事关剑仙的安危,林长生不像表面那么淡定,匆匆赶往了陈青源的住处。
虽知晓陈青源还在闭关,但看能否联系上。
如不是关键时候,肯定要当面商议。
“师弟,听得到吗?”
林长生传音道。
正在研究着紫阳真君之法的陈青源,回音道:“师兄,何事?”
修为突破以后,陈青源便解除了数道禁制,就怕青宗出了什么事情,自己却没在第一时间察觉。
“有要事相商。”
既然师弟回话了,那么肯定不是关键之时,林长生赶紧说道。
“好。”
若非大事,师兄肯定不会过来打扰。陈青源停下了修炼,从闭关密室走了出来。
随后,两人在一个雅院碰面。
对坐相视,不说客套话,直入主题。
林长生将前因后果全部说出,未有隐瞒。
了解了事情的全貌,陈青源眉头一蹙,沉声道:“以剑仙之能,应是不会出事。师兄,你用不着担忧,这件事交由我来处理。”
“好,有你这句话我就放心了。”
林长生无条件信任陈青源,皱起的眉头很快舒缓。
“对了,福城的小
公主正在宗内做客,你要不要见一面?”
林长生突然想到了一些八卦,询问道。
“不必。”陈青源摇头道。
“守碑前辈打算长住于青宗。”
还有一事,林长生需要说出。
“哦?”陈青源略微疑惑,倒是一个意外之喜。
“某一日守碑前辈曾言,有机会的话想与你一见。”
林长生说道。
“好,知道了。”
与守碑人相见,倒是不可推辞。
待到林长生走后,陈青源开始认真思考。
界海之变,上次曾与南宫歌讨论过这个话题,按理应是神州重塑以后才会发生。
莫非南宫歌的推演之法出错了?
又或是发生了某些变故。
“得去深入了解一下,防患于未然。”
陈青源低语道。
外出之前,先去一趟守碑人的住所。
今日,陈青源一身青色锦服,径直来到门口。
尚未传音相告自己来访,守碑人已在门外等候。
“尊上。”
守碑人十分恭敬,声音嘶哑。
陈青源不仅是上古战神转世,而且与太微大帝有着千丝万缕的关系。
按照辈分,守碑人称呼其一声“尊上”,并无不妥。
“客气了。”陈青源拱手回礼,给予尊重。
“请进。”
守碑人侧立于门口。
两人一前一后,走进庭院。
不久,落座于一棵树下。
“想聊些什么?”
陈青源看着面前的老头,面容布满了皱纹,大半辈子奉献给了界碑,十分敬佩,轻声道。
“前路茫然,请尊上指点。”
守碑人以前极少与人交流,不善言辞,有什么直言,语气带着请求的意味。
“你乃长靖侯之后,所修道法可还完整?”
这一点,陈青源需要问个清楚。
“相隔百万年,很多东西早已遗失。我能走至今日,还是有很大的运气成分。”
长靖侯的传承丢失了过半,守碑人步入神桥八步以后,多年来修为不可再进一丝一毫。
前些日子与剑仙切磋论道,虽有一些心得,但收获甚小。
“这个东西,对你应该有用。”
陈青源取出来一枚紫色的玉简,放于桌上。
“这是?”
守碑人低眉一看,眼有疑色。
“长靖侯一脉的核心之道。”
以陈青源与太微的这份密切关系,能得到这一脉传承,并非难事。
起初,本打算以此物为诱惑,让守碑人欠下一个人情,以后可能派的上用场。哪曾想不必去寻守碑人,他直接在青宗住下了。

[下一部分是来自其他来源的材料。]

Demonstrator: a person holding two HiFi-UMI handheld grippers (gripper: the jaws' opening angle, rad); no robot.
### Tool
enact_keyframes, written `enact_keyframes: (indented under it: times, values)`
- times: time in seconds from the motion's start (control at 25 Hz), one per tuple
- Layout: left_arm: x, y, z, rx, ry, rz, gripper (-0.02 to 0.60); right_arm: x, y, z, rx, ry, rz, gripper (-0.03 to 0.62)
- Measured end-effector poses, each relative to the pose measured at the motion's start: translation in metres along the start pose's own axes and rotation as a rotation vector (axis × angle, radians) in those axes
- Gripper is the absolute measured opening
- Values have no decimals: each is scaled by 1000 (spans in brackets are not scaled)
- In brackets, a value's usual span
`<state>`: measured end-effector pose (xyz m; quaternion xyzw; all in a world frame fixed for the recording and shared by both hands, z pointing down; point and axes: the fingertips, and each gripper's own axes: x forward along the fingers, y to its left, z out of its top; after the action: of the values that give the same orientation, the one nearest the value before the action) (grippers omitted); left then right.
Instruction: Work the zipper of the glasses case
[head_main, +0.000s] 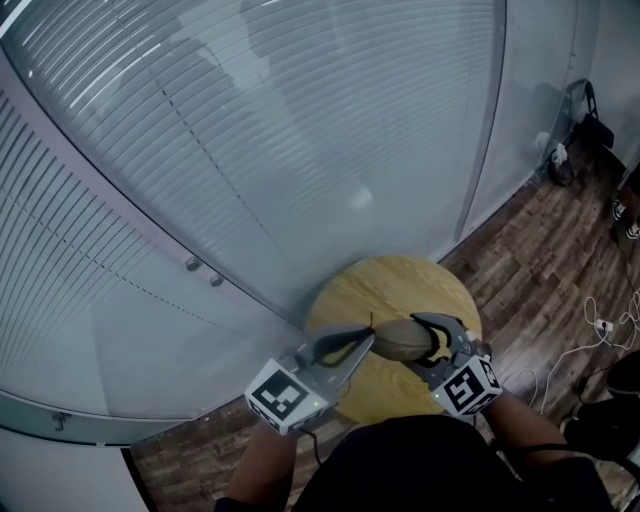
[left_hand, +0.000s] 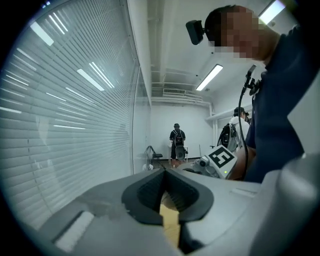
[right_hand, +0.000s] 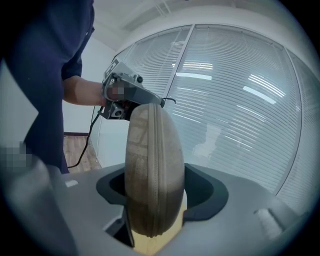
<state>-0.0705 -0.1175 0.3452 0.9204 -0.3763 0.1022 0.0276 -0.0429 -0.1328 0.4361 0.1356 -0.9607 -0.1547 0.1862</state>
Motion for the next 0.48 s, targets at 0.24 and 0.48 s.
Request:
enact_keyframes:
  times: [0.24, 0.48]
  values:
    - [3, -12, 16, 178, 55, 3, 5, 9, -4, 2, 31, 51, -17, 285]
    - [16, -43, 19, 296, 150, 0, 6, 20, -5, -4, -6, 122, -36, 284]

“这......”守碑人的眼里波荡起了一圈异芒,猛地抬头,不知该如何表达情感,一时怔住了。
“不用多言,收下吧!”
陈青源微微一笑。
张嘴结舌,不知所言。
守碑人只好起身,朝着陈青源深深一拜,以表谢意,铭记此情。
“以后青宗若有麻烦,还需劳烦阁下费心。”
陈青源点明了自己相助的缘由,就是为了青宗。
“您放心。”
滴水之恩,涌泉相报。况且,守碑人很喜欢青宗这个地方,内心深处有了一丝归属。
“我还有事,不便久留。”
说着,陈青源决定离开。
陈青源刚走几步,守碑人突然脸色惊变,察觉到了什么,紧张道:“很可怕的气息。”
“什么?”
闻声,陈青源顿步,回头而问。
“青宗的附近,有一位恐怖的存在。”
守碑人肯定道。
当今天下,能让守碑人说出“恐怖”二字的人物,怕是没几个。
莫名间,陈青源想到了一个人,灵魂一震,瞳孔紧缩。
“来了,就在山门外西侧的三十里。”
守碑人的后背起了一层冷汗,神色凝重,眼底深处的那一丝忌惮正在无限放大。
对方应该没有隐藏踪迹,不然守碑人很难觉察到。
“她,很可怕。”
相隔这么远,亦可感知到那股令灵魂窒息的威压。而且,对方没有刻意施压,否则更加恐怖。